> Work task
Give the number of lines in these entries that contain the string "floor", with no further comment.

> Material for this exercise
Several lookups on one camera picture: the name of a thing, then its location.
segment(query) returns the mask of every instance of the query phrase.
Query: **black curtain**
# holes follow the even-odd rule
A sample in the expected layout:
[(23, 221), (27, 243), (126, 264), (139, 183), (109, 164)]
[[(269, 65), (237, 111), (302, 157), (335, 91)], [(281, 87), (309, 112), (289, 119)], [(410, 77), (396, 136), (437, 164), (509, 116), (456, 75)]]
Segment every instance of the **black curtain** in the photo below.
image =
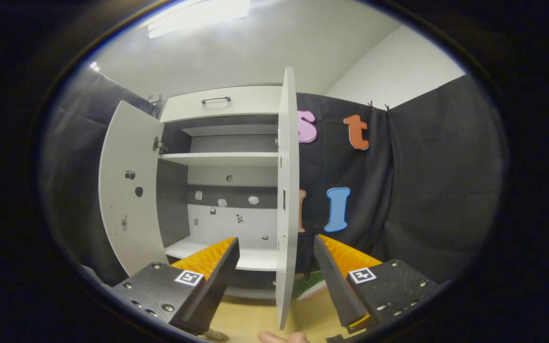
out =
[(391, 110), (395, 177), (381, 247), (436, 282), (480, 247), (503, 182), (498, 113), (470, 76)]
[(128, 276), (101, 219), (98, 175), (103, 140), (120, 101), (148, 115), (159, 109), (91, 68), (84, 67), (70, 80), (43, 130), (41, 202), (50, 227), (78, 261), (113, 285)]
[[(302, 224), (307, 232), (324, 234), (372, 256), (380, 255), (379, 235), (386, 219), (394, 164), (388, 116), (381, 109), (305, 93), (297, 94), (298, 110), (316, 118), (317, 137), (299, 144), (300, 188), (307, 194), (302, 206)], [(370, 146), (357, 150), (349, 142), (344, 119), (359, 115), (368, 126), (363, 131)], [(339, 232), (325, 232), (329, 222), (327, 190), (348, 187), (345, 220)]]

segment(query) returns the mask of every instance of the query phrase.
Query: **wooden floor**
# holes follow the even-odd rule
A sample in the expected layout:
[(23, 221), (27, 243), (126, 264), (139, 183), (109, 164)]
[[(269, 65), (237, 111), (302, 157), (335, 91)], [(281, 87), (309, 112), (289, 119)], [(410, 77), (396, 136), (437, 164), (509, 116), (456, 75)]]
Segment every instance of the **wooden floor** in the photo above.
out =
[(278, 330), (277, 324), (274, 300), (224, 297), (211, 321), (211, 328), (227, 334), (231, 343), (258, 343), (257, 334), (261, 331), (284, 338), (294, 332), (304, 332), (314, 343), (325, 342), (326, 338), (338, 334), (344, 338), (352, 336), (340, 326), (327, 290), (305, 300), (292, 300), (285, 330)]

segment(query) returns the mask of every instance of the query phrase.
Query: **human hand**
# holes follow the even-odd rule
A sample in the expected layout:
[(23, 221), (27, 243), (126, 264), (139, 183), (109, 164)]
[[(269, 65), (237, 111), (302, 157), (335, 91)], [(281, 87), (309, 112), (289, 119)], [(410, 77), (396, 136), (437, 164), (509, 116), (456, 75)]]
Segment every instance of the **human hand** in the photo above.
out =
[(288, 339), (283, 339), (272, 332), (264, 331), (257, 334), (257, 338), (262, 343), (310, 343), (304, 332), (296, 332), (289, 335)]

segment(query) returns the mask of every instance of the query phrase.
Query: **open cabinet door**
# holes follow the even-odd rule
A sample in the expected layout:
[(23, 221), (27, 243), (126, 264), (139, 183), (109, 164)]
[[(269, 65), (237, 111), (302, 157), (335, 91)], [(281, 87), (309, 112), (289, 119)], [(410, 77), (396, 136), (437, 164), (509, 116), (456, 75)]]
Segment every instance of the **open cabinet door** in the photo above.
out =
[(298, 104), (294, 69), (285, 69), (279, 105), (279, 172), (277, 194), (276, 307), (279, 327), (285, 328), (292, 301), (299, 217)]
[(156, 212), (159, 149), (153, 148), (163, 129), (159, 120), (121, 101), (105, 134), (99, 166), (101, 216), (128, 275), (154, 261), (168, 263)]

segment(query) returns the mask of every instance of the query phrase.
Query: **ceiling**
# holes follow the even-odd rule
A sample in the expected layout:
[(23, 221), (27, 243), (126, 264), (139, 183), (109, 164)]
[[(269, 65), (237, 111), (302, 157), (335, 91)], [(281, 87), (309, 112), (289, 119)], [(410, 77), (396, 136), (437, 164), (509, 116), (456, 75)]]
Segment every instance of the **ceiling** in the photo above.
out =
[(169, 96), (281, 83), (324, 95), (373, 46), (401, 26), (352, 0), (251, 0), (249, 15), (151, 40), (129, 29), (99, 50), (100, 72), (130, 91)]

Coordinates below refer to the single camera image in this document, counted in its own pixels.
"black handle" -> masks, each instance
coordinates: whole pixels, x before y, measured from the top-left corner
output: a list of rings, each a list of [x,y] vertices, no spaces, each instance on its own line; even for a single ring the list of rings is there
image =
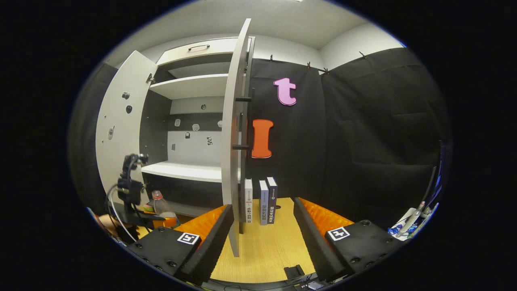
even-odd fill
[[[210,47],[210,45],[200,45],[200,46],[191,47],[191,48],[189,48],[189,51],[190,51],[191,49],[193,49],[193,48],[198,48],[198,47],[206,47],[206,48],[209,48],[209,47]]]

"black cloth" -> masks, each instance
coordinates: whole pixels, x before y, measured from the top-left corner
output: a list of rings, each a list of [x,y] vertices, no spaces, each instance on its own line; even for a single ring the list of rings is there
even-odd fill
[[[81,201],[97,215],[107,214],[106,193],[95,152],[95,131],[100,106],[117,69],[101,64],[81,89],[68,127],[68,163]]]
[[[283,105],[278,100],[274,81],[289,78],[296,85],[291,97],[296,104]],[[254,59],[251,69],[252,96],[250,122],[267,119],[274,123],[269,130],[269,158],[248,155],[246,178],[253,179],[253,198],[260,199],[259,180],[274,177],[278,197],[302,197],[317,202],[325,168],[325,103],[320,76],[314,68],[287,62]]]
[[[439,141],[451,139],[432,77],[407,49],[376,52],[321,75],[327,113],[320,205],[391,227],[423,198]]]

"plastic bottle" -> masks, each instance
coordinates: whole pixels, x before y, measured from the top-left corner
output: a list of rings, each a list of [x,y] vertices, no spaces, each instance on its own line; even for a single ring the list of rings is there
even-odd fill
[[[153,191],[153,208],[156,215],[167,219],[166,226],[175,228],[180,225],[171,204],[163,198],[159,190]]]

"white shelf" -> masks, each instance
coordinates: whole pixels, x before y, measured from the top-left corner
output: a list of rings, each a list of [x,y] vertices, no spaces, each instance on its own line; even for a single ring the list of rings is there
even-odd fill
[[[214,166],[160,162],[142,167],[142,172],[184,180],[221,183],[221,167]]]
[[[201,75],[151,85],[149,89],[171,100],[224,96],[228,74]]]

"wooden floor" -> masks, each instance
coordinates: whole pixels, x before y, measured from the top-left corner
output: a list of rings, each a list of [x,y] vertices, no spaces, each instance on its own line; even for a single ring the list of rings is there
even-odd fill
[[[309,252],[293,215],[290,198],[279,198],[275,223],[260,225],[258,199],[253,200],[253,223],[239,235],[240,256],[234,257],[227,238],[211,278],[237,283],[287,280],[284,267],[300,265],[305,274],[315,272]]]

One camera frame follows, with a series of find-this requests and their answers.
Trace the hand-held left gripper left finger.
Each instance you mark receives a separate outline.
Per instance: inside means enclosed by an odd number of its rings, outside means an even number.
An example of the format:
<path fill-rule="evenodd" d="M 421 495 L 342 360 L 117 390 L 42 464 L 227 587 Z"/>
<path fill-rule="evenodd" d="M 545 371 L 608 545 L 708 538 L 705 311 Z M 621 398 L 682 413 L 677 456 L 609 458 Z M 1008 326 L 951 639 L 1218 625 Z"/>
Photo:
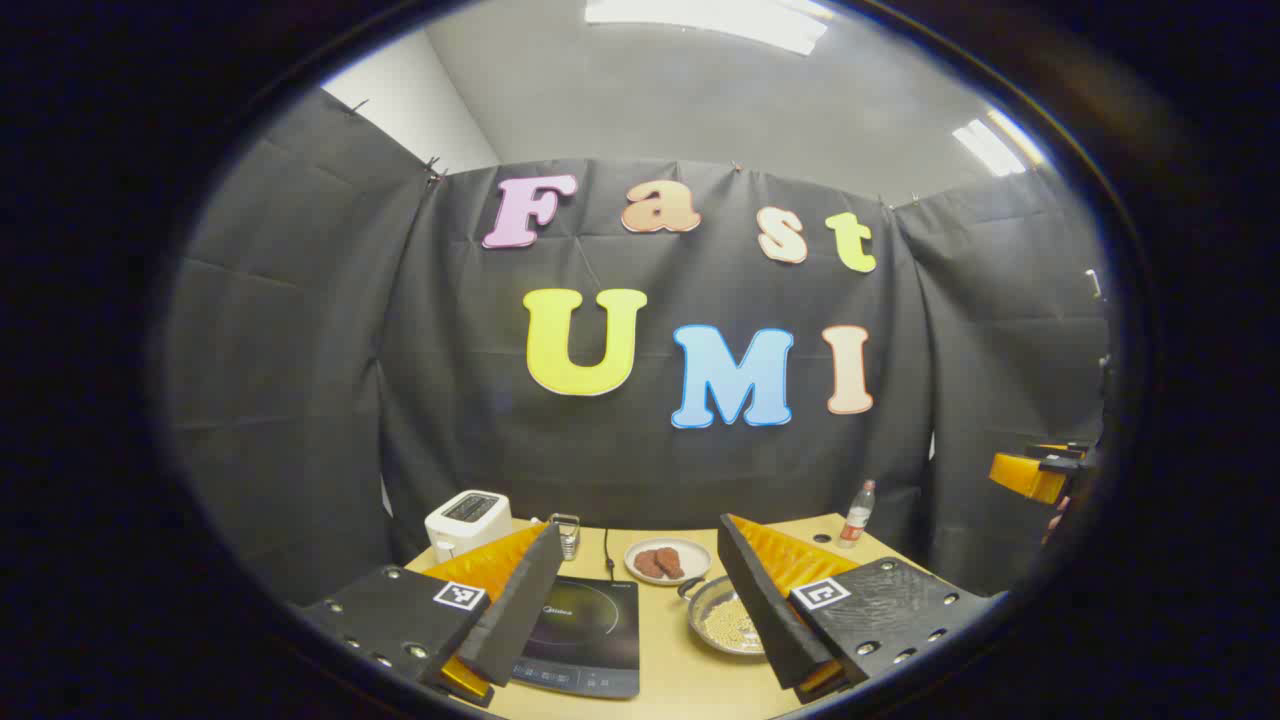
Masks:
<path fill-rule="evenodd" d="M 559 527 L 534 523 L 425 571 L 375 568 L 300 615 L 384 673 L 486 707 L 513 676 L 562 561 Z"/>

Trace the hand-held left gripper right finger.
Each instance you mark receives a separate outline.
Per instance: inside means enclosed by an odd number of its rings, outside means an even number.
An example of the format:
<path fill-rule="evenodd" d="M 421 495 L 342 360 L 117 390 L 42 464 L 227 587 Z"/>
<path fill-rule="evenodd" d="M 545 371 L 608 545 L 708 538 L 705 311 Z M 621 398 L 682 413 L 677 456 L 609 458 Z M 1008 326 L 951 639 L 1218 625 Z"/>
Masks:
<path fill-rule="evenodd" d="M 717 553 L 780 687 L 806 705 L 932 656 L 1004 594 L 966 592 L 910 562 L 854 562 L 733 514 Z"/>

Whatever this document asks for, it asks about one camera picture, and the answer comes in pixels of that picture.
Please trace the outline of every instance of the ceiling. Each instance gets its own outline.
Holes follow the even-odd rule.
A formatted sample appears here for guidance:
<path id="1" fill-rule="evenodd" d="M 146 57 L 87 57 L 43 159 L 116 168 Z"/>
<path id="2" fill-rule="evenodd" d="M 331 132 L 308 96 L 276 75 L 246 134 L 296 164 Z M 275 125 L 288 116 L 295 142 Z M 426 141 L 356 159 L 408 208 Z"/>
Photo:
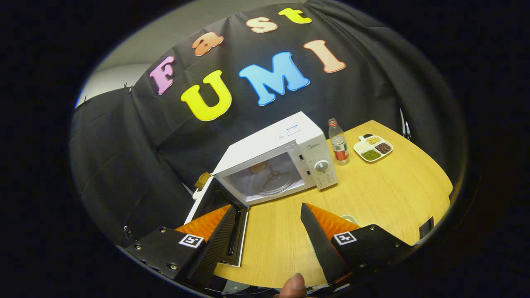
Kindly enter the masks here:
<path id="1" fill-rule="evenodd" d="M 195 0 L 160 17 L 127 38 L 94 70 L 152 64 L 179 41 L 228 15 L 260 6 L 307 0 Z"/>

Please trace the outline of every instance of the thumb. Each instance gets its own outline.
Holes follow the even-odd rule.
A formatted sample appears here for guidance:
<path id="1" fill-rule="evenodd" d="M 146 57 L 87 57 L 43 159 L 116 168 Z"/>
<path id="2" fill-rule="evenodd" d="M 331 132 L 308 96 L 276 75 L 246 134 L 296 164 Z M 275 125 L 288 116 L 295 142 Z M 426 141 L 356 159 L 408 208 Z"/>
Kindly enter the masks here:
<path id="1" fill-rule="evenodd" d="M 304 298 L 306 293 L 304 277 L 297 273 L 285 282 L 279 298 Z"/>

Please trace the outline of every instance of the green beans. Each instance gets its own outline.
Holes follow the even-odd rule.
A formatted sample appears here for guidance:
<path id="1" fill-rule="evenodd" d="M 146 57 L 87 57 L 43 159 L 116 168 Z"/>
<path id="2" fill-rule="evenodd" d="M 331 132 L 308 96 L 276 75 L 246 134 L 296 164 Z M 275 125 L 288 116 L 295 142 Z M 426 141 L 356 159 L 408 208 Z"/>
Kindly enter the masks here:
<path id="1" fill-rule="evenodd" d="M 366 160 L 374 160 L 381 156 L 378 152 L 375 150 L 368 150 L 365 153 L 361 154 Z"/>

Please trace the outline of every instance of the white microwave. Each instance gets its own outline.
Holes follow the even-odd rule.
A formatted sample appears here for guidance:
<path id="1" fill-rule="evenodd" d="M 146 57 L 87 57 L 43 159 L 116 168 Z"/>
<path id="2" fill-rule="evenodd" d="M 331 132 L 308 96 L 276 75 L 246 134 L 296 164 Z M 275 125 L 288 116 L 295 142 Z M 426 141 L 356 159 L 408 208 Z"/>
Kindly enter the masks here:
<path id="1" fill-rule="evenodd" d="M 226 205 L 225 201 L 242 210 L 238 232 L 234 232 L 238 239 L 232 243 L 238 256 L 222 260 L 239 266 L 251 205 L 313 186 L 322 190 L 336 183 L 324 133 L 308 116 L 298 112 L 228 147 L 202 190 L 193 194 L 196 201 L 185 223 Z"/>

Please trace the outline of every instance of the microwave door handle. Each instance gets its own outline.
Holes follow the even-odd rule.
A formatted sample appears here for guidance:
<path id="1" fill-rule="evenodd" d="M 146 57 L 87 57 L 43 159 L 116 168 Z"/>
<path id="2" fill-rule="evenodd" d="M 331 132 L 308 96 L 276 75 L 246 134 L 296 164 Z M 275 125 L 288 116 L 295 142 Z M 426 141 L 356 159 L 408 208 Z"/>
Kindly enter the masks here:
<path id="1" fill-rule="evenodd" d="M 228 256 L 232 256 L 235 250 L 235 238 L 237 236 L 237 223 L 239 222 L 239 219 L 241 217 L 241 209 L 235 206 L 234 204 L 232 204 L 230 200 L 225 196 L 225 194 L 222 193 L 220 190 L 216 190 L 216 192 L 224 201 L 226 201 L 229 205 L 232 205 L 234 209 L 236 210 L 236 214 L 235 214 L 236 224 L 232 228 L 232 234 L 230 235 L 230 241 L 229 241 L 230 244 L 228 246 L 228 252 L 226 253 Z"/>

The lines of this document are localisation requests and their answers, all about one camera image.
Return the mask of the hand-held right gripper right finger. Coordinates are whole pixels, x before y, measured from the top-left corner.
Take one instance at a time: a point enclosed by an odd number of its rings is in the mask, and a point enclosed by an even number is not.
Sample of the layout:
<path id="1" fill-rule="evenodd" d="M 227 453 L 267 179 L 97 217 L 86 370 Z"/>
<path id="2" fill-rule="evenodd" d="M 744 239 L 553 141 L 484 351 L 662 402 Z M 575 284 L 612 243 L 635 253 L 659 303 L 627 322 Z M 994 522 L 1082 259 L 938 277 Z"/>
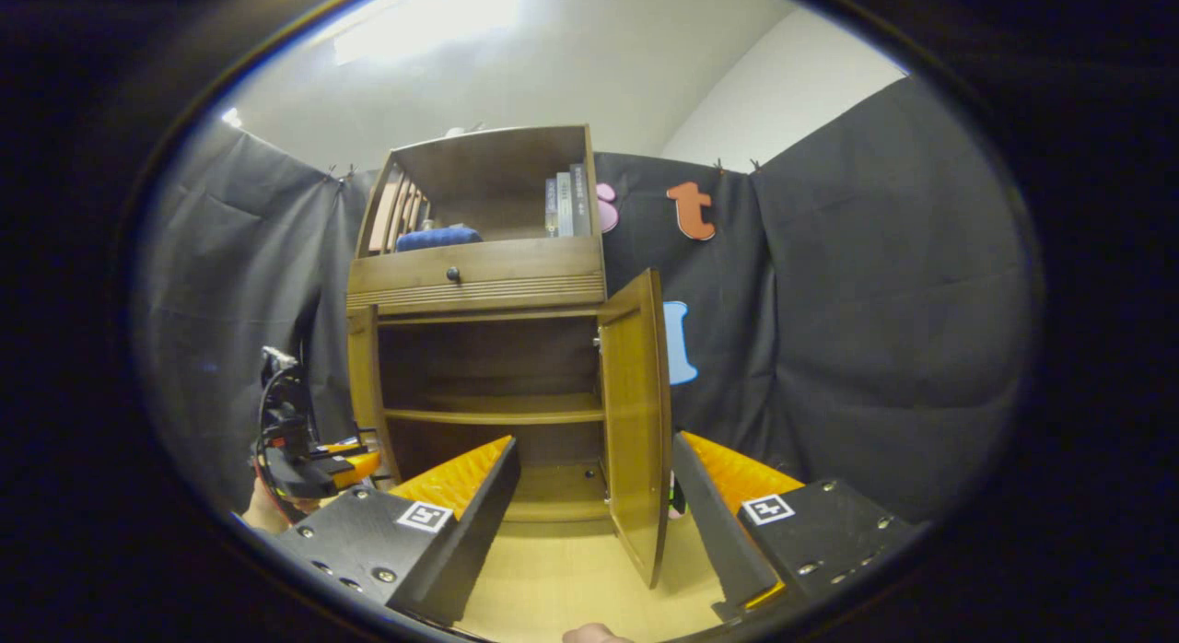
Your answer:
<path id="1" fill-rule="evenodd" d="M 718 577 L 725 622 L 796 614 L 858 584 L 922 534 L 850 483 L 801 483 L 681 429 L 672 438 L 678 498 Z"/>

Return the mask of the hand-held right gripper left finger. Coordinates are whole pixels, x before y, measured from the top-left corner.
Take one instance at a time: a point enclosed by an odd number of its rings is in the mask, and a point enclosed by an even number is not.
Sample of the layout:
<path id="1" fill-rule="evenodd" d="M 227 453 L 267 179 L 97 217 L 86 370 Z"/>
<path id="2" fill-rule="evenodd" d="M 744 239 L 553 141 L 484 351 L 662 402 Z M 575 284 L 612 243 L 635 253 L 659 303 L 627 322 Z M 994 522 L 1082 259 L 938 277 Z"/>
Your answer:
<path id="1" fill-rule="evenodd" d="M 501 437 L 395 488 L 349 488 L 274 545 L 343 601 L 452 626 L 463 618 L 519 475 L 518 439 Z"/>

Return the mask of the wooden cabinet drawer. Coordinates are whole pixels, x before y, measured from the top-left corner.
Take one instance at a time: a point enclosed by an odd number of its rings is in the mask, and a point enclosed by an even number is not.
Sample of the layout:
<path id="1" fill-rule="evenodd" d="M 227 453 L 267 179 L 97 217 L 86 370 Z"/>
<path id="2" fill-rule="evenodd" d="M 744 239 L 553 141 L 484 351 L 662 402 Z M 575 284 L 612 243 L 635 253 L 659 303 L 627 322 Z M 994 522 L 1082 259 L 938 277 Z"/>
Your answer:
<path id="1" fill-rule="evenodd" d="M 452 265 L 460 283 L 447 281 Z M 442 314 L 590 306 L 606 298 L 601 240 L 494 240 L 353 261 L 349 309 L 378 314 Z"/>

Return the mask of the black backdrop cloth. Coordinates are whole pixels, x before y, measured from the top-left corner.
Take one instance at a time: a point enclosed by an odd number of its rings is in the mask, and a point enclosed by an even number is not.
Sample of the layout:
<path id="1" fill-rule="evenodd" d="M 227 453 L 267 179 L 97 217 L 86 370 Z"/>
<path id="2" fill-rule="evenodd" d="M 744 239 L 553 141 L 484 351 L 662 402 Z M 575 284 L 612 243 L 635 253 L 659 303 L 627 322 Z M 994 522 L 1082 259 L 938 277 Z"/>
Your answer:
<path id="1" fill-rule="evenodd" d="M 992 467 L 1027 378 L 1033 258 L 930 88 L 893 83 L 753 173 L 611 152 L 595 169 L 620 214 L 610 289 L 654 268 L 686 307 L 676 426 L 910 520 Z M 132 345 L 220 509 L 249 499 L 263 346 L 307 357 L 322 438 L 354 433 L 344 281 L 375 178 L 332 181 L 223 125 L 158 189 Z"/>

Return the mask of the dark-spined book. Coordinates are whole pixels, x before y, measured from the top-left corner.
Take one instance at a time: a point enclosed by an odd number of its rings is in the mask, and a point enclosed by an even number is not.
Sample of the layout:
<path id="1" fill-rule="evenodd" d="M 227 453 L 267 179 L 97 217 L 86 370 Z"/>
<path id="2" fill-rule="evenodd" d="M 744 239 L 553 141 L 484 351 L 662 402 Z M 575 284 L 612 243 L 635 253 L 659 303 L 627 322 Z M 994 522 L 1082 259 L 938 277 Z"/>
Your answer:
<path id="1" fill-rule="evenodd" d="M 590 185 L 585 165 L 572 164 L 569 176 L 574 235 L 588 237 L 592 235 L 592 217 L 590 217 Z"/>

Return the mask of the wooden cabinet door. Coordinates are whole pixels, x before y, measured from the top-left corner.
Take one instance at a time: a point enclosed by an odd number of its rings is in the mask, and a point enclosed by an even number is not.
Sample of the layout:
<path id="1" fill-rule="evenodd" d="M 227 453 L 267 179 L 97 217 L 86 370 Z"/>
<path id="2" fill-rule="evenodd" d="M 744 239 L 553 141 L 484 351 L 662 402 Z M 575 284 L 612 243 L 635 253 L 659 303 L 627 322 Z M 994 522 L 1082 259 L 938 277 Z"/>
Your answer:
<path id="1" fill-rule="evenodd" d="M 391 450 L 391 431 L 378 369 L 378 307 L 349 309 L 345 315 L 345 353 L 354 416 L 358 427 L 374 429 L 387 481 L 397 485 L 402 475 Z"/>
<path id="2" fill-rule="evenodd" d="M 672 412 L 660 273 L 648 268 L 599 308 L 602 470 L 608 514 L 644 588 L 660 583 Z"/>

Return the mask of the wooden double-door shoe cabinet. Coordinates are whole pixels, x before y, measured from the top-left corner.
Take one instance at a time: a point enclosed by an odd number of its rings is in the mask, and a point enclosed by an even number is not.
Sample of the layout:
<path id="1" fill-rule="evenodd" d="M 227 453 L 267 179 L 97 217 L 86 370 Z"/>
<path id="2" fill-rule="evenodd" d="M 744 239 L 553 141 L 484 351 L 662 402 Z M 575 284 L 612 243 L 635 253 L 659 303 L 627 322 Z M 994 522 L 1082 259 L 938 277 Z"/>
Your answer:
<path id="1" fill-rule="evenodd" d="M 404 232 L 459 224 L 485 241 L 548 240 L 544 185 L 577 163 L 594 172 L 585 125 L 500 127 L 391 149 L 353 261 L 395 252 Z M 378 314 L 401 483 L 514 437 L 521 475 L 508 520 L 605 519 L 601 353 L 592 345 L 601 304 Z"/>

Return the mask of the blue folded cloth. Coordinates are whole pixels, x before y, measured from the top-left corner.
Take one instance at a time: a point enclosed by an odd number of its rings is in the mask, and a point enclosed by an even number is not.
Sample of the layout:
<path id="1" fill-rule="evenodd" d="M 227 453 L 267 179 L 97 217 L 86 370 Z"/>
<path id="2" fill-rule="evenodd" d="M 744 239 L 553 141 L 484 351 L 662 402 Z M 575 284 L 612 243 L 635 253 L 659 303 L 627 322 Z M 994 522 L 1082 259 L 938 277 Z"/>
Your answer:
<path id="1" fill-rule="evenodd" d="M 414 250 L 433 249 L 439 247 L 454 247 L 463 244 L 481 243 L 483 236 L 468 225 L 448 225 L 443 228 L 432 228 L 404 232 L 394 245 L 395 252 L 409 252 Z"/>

> Exercise answer
3